What Is Risk Tolerance?

Risk tolerance is your ability and willingness to endure portfolio volatility without panic-selling. It depends on time horizon (how long until you need the money), financial stability (emergency fund, job security), and temperament (can you handle a 30% market drop?). Low-risk investors choose bonds and GICs; high-risk investors choose growth stocks. Most investors fall between these extremes. Risk tolerance is personal—there's no "right" answer, only your truth.

Risk Tolerance Categories

Conservative (0–3% annual volatility): bonds, GICs, HISAs. Balanced (8–12% volatility): 40% stocks, 60% bonds. Growth (12–15% volatility): 70% stocks, 30% bonds. Aggressive (15%+ volatility): 90%+ stocks, crypto, individual stocks. Time horizon matters: someone retiring in 5 years should be conservative; someone retiring in 30 years can be aggressive. A 50-year-old with 15 years to retirement should typically be balanced or growth, not aggressive.

Time Horizon and Asset Allocation Rule of Thumb

A simple rule: stock percentage = 110 minus your age (or 100 for conservative). A 30-year-old: 110 − 30 = 80% stocks. A 60-year-old: 110 − 60 = 50% stocks. This rule assumes retirement at 65 and consistent withdrawals afterward. For longer time horizons (work to 70), add years; for shorter horizons (retire at 55), subtract years. This is a starting point—adjust based on personal risk tolerance and life circumstances.
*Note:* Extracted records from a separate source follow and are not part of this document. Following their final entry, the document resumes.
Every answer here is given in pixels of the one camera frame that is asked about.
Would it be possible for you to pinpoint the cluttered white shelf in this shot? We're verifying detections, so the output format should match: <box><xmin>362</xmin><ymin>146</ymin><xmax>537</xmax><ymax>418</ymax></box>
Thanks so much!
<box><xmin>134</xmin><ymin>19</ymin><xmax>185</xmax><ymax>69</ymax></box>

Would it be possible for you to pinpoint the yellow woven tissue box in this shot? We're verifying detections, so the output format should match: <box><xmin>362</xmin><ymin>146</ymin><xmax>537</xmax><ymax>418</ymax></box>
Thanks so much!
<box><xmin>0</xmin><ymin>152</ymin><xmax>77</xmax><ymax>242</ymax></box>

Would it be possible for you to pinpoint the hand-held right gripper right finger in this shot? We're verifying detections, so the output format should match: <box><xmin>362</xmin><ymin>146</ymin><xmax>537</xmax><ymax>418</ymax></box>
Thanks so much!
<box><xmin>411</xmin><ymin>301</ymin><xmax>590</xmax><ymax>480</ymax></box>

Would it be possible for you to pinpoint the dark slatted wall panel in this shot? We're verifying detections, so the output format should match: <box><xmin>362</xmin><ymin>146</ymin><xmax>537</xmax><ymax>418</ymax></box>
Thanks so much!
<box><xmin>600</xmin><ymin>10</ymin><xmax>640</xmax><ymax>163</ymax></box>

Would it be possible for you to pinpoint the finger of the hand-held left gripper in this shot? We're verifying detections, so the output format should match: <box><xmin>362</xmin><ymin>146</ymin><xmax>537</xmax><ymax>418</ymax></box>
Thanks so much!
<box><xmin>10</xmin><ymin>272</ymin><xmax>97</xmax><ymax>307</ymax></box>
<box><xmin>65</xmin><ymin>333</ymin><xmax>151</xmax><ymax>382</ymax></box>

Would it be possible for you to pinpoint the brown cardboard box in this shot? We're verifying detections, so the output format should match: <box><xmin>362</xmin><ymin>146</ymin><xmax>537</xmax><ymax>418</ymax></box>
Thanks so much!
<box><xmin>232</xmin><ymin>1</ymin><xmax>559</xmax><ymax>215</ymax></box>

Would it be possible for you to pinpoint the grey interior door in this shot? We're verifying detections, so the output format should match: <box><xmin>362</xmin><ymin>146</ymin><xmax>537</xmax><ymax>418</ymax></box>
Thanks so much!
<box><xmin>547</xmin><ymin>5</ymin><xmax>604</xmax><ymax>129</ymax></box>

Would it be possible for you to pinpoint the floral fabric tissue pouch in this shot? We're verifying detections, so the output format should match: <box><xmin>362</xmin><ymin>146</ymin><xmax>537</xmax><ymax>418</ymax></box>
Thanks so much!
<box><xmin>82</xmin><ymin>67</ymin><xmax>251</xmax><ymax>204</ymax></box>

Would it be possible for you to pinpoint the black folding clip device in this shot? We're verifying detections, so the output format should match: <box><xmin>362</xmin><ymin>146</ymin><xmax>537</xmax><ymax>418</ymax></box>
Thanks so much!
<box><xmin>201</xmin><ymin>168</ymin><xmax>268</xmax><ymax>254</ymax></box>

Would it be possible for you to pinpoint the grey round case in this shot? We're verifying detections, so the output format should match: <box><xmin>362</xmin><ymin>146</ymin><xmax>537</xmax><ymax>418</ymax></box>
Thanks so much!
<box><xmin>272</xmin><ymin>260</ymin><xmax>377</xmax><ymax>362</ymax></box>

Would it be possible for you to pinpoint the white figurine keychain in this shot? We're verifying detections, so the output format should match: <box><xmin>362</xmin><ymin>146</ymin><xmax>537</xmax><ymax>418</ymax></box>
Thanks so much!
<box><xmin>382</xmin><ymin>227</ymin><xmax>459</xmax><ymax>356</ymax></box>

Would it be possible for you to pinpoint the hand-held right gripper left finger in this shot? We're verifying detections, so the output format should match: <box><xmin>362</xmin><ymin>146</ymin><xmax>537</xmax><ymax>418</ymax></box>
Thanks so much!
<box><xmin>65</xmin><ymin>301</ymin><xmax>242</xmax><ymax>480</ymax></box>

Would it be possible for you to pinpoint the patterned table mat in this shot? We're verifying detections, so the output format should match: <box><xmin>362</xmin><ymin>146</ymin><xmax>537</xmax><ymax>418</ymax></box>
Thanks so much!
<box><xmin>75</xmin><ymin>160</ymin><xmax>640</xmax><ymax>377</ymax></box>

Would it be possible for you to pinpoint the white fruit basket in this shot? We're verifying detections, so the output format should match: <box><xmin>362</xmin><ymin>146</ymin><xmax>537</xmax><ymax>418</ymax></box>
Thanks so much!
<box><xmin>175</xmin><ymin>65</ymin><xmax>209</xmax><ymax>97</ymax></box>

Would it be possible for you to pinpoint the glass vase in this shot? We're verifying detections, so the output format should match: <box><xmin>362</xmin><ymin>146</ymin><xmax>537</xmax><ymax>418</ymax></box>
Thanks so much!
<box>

Behavioral Finance and Staying the Course

The biggest risk to investment returns is behavior: panic-selling in downturns. A portfolio that loses 30% is painful but recovers within 2–3 years historically. Selling after a crash locks in losses. The best portfolio is one you can stick with through volatility. If an 80/20 stock/bond portfolio keeps you awake, move to 60/40 or 50/50. The portfolio you maintain beats the "optimal" portfolio you abandon in a crisis.

Robo-Advisors vs. Self-Directed Asset Allocation

Robo-advisors (Wealthsimple Invest, Questrade Portfolio IQ, BMO SmartFolio) automatically set asset allocation based on your risk profile and age, then rebalance quarterly. They cost 0.4–0.7%. Self-directed investors choose their own allocation (using ETFs like VGRO, XGRO) and rebalance manually. Both approaches work; robo-advisors are easier for beginners and automatically prevent behavioral mistakes (like holding too much cash in crashes).